TO DO |
Lift out, unaltered, the lines of the material below between the line holding "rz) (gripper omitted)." and the line holding "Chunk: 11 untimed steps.", counting both.

DATASET EXTRACT |
● ● ● ●
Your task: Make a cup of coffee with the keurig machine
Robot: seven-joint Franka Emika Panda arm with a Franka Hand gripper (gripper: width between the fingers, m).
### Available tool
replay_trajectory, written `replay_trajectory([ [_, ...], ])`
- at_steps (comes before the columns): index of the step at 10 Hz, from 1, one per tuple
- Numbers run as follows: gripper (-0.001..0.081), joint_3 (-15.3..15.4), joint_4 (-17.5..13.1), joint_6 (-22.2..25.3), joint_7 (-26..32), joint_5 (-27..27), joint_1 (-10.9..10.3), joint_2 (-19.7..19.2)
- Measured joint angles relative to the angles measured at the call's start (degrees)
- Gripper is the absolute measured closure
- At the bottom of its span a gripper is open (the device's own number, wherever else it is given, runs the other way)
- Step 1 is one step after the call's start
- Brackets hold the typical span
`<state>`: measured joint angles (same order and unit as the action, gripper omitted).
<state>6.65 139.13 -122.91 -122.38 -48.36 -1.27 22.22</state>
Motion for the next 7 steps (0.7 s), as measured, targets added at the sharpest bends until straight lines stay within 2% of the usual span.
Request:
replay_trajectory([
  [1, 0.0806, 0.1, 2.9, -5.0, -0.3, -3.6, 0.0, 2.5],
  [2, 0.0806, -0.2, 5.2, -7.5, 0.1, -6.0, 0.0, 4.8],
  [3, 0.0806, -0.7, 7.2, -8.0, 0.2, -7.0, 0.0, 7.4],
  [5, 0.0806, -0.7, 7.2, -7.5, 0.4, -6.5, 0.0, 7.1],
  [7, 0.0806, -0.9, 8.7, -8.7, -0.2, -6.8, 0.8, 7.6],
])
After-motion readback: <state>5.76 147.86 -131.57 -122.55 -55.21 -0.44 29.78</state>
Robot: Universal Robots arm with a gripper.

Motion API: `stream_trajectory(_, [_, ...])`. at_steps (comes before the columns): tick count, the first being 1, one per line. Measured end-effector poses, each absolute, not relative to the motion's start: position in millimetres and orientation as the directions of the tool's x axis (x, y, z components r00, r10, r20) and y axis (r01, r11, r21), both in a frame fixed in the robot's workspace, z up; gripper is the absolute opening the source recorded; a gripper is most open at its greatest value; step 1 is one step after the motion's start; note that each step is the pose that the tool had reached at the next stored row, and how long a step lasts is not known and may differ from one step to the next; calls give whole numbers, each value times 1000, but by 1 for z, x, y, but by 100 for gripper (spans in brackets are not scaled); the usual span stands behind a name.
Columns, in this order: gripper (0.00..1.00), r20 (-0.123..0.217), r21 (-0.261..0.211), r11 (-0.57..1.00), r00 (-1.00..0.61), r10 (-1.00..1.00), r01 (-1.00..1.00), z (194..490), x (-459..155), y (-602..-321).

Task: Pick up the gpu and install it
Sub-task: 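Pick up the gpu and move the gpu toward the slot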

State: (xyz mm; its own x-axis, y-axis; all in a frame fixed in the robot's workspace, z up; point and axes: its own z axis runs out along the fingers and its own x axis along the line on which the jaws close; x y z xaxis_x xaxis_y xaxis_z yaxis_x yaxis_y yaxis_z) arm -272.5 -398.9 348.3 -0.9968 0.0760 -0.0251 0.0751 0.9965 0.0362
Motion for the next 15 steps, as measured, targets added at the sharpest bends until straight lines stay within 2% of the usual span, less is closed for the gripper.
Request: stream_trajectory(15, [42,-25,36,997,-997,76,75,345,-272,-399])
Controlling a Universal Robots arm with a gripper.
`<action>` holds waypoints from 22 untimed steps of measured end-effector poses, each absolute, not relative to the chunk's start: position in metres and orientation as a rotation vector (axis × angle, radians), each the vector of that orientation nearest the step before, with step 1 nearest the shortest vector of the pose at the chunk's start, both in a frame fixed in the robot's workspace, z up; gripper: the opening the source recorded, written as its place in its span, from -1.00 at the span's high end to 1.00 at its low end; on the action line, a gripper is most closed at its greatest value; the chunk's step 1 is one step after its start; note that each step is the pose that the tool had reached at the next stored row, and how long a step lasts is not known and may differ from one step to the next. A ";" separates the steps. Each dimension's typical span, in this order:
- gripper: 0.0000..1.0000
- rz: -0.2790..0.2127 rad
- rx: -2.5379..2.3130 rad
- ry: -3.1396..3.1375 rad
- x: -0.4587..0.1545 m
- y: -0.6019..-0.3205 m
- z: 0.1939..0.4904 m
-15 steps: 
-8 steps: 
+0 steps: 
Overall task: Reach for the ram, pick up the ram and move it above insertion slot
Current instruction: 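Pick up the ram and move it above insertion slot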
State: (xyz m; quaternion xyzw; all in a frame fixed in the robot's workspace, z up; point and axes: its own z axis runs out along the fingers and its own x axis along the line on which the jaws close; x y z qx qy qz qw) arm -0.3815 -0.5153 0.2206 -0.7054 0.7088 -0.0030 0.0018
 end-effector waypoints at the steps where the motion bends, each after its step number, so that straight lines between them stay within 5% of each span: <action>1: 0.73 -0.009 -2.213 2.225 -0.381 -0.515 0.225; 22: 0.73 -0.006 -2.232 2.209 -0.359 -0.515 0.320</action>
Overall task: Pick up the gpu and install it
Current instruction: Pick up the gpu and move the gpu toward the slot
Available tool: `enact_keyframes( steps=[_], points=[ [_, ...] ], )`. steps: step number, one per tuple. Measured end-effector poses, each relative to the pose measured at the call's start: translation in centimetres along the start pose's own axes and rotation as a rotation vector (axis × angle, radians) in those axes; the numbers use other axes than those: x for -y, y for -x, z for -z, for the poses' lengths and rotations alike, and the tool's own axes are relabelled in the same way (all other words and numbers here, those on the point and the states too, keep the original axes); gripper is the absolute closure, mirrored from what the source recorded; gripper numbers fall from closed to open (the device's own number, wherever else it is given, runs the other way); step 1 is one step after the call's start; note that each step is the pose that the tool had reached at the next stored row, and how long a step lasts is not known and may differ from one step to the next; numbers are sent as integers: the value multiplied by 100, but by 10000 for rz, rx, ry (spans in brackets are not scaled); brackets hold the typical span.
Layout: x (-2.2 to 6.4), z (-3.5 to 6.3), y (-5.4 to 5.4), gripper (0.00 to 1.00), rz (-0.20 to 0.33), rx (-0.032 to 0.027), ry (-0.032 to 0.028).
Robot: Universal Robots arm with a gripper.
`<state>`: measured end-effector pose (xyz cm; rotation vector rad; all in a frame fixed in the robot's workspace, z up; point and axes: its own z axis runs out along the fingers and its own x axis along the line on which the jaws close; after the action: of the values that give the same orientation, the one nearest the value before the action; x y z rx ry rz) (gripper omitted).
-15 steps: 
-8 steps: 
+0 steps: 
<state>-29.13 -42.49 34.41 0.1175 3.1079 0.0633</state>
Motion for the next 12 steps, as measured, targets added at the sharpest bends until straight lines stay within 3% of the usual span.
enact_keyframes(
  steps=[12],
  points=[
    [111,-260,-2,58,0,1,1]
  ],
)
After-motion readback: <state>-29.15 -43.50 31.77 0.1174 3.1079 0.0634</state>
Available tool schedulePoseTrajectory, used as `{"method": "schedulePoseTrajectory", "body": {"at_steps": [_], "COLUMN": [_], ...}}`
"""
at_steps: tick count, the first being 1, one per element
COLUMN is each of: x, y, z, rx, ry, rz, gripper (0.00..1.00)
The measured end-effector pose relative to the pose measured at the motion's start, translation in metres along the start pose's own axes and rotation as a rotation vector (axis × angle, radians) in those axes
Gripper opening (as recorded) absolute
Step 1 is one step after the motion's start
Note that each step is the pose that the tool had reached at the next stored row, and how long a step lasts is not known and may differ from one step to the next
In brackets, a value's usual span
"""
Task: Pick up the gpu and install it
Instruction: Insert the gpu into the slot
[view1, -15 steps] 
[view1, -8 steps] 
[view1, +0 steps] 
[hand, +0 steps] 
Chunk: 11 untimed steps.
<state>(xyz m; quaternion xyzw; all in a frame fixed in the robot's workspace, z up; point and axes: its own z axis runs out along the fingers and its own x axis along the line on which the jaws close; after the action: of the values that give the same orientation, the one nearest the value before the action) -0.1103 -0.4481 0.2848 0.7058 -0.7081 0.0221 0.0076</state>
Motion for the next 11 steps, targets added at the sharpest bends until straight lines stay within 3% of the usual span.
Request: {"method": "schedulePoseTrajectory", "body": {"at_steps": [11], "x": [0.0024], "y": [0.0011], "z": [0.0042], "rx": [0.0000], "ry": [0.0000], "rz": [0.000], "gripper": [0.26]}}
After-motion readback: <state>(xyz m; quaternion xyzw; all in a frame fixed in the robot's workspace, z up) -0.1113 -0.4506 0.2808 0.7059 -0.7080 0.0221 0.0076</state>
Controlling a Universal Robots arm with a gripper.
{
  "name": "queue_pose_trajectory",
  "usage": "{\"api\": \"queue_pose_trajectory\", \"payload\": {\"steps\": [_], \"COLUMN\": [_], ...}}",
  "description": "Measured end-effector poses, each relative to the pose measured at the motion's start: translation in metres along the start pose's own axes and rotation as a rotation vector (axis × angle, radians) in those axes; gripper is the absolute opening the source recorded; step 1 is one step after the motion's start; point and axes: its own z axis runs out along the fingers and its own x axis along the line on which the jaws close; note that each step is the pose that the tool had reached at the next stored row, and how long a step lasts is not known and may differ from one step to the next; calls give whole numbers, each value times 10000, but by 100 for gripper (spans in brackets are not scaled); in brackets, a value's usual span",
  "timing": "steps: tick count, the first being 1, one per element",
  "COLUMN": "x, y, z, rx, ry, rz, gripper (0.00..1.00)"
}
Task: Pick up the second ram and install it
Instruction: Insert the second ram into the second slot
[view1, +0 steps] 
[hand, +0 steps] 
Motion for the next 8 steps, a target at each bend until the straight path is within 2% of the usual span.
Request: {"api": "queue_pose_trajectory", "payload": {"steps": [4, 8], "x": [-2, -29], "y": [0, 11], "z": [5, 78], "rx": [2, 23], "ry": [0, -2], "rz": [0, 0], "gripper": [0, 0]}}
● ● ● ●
RESULT OF THIS TASK |
`<state>`: measured end-effector pose (xyz cm; rotation vector rad; all in a frame fixed in the robot's workspace, z up; point and axes: its own z axis runs out along the fingers and its own x axis along the line on which the jaws close; after the action: of the values that give the same orientation, the one nearest the value before the action; x y z rx ry rz) (gripper omitted).
-15 steps: 
-8 steps: 
+0 steps: 
<state>-29.13 -42.49 34.41 0.1175 3.1079 0.0633</state>
Motion for the next 12 steps, as measured, targets added at the sharpest bends until straight lines stay within 3% of the usual span.
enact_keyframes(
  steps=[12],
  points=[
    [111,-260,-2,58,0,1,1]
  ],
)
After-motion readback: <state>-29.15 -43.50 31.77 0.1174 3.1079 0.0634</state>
Available tool schedulePoseTrajectory, used as `{"method": "schedulePoseTrajectory", "body": {"at_steps": [_], "COLUMN": [_], ...}}`
"""
at_steps: tick count, the first being 1, one per element
COLUMN is each of: x, y, z, rx, ry, rz, gripper (0.00..1.00)
The measured end-effector pose relative to the pose measured at the motion's start, translation in metres along the start pose's own axes and rotation as a rotation vector (axis × angle, radians) in those axes
Gripper opening (as recorded) absolute
Step 1 is one step after the motion's start
Note that each step is the pose that the tool had reached at the next stored row, and how long a step lasts is not known and may differ from one step to the next
In brackets, a value's usual span
"""
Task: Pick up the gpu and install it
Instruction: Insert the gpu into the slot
[view1, -15 steps] 
[view1, -8 steps] 
[view1, +0 steps] 
[hand, +0 steps] 
Chunk: 11 untimed steps.

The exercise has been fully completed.